We get past the cut and paste greetings that are required.  I am silent on the other end, not sure whether to start talking or not.  My father one of the best read men I know, is at a complete loss when it comes to carrying on a conversation.  I make friends when buying a gallon of milk at the store.   He relies on me to do most of the talking; what I’ve read, or done in business.  it always seems to take more energy than it should to talk to him.  Seldom do we talk about kids or wives; politics or history are the only thing that gets him going.

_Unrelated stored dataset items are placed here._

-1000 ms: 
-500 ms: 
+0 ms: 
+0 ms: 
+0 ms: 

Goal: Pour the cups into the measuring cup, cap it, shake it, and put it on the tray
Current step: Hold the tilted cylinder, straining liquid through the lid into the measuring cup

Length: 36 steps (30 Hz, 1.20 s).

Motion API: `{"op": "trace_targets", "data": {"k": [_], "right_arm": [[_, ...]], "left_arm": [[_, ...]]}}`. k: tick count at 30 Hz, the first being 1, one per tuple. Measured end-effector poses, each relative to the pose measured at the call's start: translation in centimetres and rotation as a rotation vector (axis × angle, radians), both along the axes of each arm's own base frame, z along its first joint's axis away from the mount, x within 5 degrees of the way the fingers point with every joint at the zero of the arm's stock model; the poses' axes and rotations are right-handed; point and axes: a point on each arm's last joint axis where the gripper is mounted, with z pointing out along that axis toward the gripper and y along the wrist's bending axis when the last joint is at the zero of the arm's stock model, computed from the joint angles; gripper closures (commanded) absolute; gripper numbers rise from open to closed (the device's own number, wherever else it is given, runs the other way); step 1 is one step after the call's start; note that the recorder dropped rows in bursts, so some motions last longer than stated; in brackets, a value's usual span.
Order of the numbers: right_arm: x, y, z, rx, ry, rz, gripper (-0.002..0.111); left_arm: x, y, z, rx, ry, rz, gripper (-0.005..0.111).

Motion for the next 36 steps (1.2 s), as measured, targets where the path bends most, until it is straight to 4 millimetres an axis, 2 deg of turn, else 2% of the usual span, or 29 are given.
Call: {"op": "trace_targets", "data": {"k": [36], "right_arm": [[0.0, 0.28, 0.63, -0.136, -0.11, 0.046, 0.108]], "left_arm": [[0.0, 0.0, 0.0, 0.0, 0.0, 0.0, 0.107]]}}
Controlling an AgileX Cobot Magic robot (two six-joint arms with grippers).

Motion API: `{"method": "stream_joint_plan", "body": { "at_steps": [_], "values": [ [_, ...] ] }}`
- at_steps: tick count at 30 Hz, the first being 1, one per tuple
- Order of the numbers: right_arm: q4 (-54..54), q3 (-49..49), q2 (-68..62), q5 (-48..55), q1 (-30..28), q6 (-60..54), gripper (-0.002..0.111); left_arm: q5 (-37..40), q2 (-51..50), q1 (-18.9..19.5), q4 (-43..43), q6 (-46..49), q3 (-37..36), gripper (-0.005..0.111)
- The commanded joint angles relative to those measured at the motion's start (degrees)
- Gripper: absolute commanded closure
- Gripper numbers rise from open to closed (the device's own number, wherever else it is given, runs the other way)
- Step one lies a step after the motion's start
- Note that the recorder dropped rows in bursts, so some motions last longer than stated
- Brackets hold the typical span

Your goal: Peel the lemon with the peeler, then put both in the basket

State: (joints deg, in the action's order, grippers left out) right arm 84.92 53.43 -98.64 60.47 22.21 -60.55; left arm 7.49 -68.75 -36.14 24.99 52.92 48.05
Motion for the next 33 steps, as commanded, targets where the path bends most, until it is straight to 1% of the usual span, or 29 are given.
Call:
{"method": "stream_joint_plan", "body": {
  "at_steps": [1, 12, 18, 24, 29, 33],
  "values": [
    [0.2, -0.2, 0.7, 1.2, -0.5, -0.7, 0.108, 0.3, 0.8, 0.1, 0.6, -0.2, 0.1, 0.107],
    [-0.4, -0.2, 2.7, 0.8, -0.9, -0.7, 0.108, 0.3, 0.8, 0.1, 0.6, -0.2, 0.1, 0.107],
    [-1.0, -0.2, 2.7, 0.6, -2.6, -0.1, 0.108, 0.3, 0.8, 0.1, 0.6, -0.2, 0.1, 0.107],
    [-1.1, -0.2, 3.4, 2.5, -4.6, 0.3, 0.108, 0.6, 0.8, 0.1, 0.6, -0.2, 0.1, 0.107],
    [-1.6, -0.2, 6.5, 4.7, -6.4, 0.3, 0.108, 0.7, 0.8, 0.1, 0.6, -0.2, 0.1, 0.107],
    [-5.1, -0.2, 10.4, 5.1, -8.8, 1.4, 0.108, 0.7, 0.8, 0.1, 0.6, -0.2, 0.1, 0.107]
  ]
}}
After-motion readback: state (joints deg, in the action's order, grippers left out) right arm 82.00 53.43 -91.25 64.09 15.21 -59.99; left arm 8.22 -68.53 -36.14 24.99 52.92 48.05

Today I am weary, tired of being the one who always has to keep the conversation going; for a change; I am the quiet one today.

A long pause.... dead air.... we both just listen to each other breath in the phone.

“I went to the hospital this week, I hadn’t been feeling well” The words came out in no more than a whisper; my father fell back into his silence.

  “So are you OK?” trying to sound at least more upbeat than him; more out of habit than concern. 

“No”  then silence.

  I was not sure how to respond “What do you mean no?” 

  My dad was not one to ever complain.  
“I got cancer... lots of cancer”

 “Huh” was all that I was able to say. 

A good son would have said more.

“They say I have six months to live.” Another painful silence.

I cleared my throat, giving me some time to think and to fill up the silence.  “So how are you handling it?”  My dad who seldom shared his feelings was surprisingly blunt.

 “I am depressed” Had it been anyone else I would have been much more sympathetic.

They say you are either like your parents or you are the opposite of them.  My father taught me a lot, he taught me what not to be.  I have always been involved in dangerous things- both by choice and by line of work.  I never once thought it was guaranteed that I was coming home that night.  I made it a point to make sure nothing was left un-said "there were no regrets." Unlike my father I was not afraid of failure or injury. 

I had no idea how to console my father, he lived life like he was entitled to it.  He was cautious and calculated and he did not take risks. 

In the end it did not matter; he was as afraid of death as he was afraid of life.

He did teach me what was important, I wish he could have shown me in a different way.


----------



## InstituteMan (Apr 4, 2014)

Wow. Since this is in the non-fiction forum, I should start with saying that I am sorry.

This made me think about my own father, our uncomfortable telephone calls, and what I have learned from him (often to do the opposite of him). While my sundry issues with my father are different than yours, your writing really resonates with me. Well done.

It seems petty to point out formatting weirdness (I am guessing from a copy and paste). The semicolons and choppy sentences (sometimes fragments) kind of worked for me in this piece, but I wouldn't want to endorse that approach across the board.

Those are all small bore issues, though. Thanks for posting this, and good luck to both you and your father.


----------



## patskywriter (Apr 4, 2014)

This part really bugs me:

_*My father on the other end; I try and sound interested as we speak.   Brilliant in his field as a thermal physicist, he lacks an understanding  of all that really is important in life.*_

The very fact that he's a father puts the son in a bad light for saying this and makes him appear unappreciative and arrogant. I wonder if this statement could be toned down a bit.


----------



## Greimour (Apr 5, 2014)

patskywriter said:


> This part really bugs me:
> 
> _*My father on the other end; I try and sound interested as we speak.   Brilliant in his field as a thermal physicist, he lacks an understanding  of all that really is important in life.*_
> 
> The very fact that he's a father puts the son in a bad light for saying this and makes him appear unappreciative and arrogant. I wonder if this statement could be toned down a bit.



I disagree, personally. 
Not that it puts the son in a bad light, that is open to interpretation to a reader. Just that it should be toned down.
To me it was like he felt guilty for not being a doting son that knew what to say. The arrogant and unappreciative attitude that came across conveyed guilt and sadness - for not being a better son. But it was also done in a matter-of-fact like manner. "I wish things could have been different, but that's just how we are/were" kind of deal.
So I think it's written appropriately based on my interpretation of what happened.


A personal digression.

My dad, for the vast majority of my life, was my hero.
As I grew older, I noticed some of his 'not-so-good' habits/traits. Such things which the heroic pedestal had blinded me to. 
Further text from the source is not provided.